Components of integrated farming system

The IFS relies heavily upon the kinship of involved enterprises, which then integrate to form a net positive result from the interaction. The involved components or enterprises can include crops, livestock and trees. Crops may include intercrop, mixed crop or multi-tier crop systems while livestock deals with poultry, bees, cows or goats sometimes expanding to fishes as well. Tree enterprises generally include timber or fruit trees. It is imperative for these components to be laid out in a manner that effectively enhances the net output of that farm. This is achieved by splitting the farm’s system into inputs, processes and outputs.

 Inputs: The active investments made into the farm, which may be of physical or human kind. Physical inputs consist of amount of rain; quality of soil etc. and human inputs comprise of capital investment and labour cost.

 Processes: The sum cumulative of activities done to convert inputs into monetizable outputs, which include sowing, weeding, tillage, harvesting etc.

Outputs: The products from the farm system that result in financial gain like paddy, eggs, nectar, fruits etc. The way an integrated farming system works is by using the components of different enterprises at varying stages and incorporating them into the workflow of some other enterprise in a way that generates a positive net result. The flow model is governed by :

(A) socio-economic inputs which include labour, capital and land which result in outputs that fulfil livelihood needs including health, knowledge and social stability and,

(B) Bio-physical inputs which include energy, fertilizers, biocontrol agents, crop residues, animal manure etc. Both of these flows run parallel and are important for the inter-related functioning of processes. The processes thus can be described as by-products of these interactions that result from coupling of both these flows creating an agro-ecosystem.
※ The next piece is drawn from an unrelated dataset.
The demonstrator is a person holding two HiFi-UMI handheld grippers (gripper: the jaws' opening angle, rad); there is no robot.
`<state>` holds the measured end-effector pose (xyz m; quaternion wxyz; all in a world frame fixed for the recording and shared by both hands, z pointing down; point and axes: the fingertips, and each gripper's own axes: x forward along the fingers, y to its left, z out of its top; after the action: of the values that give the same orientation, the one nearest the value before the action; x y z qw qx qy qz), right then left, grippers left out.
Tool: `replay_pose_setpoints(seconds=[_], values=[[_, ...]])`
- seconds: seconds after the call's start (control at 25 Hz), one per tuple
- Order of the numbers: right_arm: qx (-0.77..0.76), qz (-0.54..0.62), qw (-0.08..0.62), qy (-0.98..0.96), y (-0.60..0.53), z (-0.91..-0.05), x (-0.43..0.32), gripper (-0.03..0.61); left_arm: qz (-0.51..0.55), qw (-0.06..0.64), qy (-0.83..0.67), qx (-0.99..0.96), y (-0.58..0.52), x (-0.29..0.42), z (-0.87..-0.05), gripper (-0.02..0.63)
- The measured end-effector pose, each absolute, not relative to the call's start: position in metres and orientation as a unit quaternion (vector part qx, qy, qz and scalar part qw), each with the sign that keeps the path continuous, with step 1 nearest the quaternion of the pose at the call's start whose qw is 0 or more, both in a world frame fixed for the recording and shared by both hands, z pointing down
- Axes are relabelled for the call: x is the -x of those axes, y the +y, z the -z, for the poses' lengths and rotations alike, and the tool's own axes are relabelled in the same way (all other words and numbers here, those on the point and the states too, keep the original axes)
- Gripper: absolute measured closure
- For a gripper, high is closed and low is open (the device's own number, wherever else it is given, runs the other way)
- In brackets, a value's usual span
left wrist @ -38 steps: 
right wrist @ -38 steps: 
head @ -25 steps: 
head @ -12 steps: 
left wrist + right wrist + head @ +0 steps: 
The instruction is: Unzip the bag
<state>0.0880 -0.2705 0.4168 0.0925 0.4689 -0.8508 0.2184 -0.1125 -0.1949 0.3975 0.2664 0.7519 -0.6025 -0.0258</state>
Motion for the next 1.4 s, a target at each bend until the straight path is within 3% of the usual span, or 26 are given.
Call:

Enterprises associated with integrated farming system Cropping systems:

Climate, soil organic matter and water availability are the major factors that influence the design of a cropping system that is specific to a farmland and needs to be evolved for realizing the potential production levels through efficient use of available resources. The effective modulation of these factors should develop a cropping system that not only sustains the needs of the family (subsistence) but also leaves material for input into other enterprises like fodder for the cattle. The crops also must be adequately managed whilst making environment conscious choices like an active use of bio-fertilizers instead of inorganic nitrogen and using biological control agents instead of pesticides.
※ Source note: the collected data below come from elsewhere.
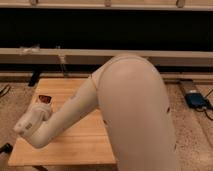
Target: Place the eraser in the ceramic cup
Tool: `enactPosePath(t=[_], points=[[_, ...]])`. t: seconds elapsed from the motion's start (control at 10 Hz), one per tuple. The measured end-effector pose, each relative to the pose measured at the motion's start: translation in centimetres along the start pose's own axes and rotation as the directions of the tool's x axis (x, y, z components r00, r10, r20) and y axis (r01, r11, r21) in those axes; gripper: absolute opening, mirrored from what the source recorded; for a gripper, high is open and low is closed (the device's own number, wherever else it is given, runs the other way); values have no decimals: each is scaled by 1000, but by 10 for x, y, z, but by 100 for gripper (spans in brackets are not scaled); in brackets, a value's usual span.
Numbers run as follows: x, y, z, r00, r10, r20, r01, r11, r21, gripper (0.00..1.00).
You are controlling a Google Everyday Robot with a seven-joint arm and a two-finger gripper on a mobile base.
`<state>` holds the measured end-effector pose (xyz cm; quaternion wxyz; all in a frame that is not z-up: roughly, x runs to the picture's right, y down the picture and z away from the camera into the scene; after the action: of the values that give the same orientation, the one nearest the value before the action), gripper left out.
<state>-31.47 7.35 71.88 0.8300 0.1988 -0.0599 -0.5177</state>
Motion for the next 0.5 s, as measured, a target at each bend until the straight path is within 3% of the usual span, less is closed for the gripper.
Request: enactPosePath(t=[0.5], points=[[-2, 7, -2, 1000, -3, 6, 3, 1000, -9, 77]])
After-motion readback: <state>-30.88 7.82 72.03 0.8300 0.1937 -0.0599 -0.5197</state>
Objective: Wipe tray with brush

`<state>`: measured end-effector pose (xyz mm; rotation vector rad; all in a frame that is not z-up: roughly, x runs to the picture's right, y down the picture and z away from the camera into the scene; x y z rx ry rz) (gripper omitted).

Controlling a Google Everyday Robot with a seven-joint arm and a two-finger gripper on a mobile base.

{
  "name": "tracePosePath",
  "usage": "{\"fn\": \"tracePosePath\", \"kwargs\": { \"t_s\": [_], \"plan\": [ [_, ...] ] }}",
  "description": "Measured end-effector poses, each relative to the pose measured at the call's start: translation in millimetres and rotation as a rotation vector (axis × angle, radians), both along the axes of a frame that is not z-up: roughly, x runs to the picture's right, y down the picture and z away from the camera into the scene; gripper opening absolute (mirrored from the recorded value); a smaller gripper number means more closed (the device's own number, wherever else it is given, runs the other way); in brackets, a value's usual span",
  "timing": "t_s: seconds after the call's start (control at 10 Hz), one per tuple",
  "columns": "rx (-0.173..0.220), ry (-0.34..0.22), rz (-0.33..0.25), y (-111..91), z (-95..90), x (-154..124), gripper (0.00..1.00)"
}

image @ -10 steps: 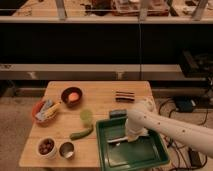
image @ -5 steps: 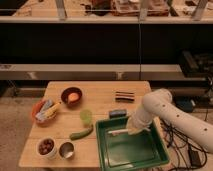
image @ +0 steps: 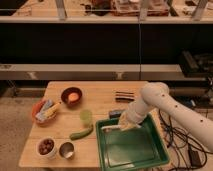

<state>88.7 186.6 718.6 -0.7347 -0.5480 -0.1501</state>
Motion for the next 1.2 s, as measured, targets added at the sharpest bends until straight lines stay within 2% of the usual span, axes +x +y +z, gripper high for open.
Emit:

Cattle rearing: It is often the most pursued component of IFS and consists of exotic, dairy and dual-purpose breeds of cattle managed by adequate housing and feeding roughage, fibre-rich diet. Handling practices must be sanitary especially for dairy breeds as udder infections resulting from neglect are quite common and translate into major losses. The outputs from this enterprise can be utilised as farm manure or to generate biofuel.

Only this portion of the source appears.